We are excited to announce the early-stage release of our S. cerevisiae structural interactome mapping project. Using AlphaFold3 (AF3), we are systematically predicting the protein-protein interactions and their 3D structures across the yeast proteome.
We are currently about 25–30% of the way through the project. Rather than waiting until the end, we are releasing our data and current benchmarks early. We want to avoid duplicate work in the community, provide researchers with immediate access to high-confidence structural models, and put out an open call for collaborators to help us finish this project.
Predicting structures for all possible protein pair individually is computationally difficult. To facilitate this, we are using the pooling approach that we recently published together with Horia Todor in Carol Gross' lab at UCSF. By packing randomly sampled proteins into pools of up to 5,000 tokens, we can cover the interactome far more efficiently. Surprisingly, in addition to being more time efficient, the pooling approach also results in more accurate confidence scores, perhaps due to some in silico competition reducing the false positive rate.
Current progress and early access
For our yeast interactome, we are currently limiting our target list to a subset of approximately 4,000 proteins that are expressed under standard conditions. By grouping these, we condensed the interactome down to 300,000 unique pools. We attempted still to further optimize the screen and through our benchmarking, we tested the impact of a reduced number of recycles.We found that dropping from 10 recycles to just 3 recycles cuts the compute time in half without a meaningful loss in predictive power. In our tests against STRING scores, the AUC only shifted marginally from 0.85 (10 recycles) to 0.84 (3 recycles). The prediction is based on a corrected ipTM value described in the mycoplasma paper.

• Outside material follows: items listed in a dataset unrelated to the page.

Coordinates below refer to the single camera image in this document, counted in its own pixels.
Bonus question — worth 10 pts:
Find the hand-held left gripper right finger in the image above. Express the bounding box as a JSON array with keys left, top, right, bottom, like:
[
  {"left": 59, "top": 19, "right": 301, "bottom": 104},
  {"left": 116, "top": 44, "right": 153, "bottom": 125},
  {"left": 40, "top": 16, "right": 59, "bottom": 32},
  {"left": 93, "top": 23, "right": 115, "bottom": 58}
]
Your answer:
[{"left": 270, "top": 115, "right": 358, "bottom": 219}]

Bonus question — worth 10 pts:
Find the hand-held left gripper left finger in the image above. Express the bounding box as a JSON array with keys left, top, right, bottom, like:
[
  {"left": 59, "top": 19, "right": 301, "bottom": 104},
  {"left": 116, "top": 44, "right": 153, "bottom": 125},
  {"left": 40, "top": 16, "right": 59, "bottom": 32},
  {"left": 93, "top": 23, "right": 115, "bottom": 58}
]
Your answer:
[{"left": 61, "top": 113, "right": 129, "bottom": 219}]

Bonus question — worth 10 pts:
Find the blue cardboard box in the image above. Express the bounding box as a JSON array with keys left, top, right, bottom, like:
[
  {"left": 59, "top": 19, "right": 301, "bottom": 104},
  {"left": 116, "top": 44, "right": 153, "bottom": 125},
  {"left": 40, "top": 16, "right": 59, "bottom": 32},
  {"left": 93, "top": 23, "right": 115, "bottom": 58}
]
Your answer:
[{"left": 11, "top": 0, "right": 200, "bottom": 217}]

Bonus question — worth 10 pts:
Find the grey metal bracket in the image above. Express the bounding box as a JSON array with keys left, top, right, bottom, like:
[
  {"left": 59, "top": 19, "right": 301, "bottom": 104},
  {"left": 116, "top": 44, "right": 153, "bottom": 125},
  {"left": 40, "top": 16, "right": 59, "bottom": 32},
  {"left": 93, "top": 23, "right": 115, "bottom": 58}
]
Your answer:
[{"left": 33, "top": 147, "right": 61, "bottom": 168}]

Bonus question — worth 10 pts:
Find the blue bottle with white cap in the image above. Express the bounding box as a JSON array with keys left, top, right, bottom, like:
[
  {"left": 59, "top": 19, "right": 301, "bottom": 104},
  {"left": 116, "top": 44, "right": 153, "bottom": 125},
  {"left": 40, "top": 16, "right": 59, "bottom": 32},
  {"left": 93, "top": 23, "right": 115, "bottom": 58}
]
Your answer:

We have so far computed close to 30% of the target set corresponding to prediction scores and structures for over 4 million pairs of yeast proteins. We are making the data available through a docker image found in this github page. The docker image creates also a simple web app to go through the list and select individual files but at the moment this release is going to be most useful for those capable of parsing through large scale datasets.
A call for collaborators
While our optimizations have made this project possible, completing the remaining ~70% of the interactome is still a big challenge and we would certainly welcome collaborations. We are looking for labs or institutions with significant access to high-end compute. We also welcome collaborations focused on the downstream biological analysis of these structures and applying the network to specific biological questions.If you have the compute power to help us process the remaining pools, or if you are interested in diving into the analysis, please reach out. We do ask that researchers refrain from publishing proteome-wide or large-scale data mining studies until our formal publication is released.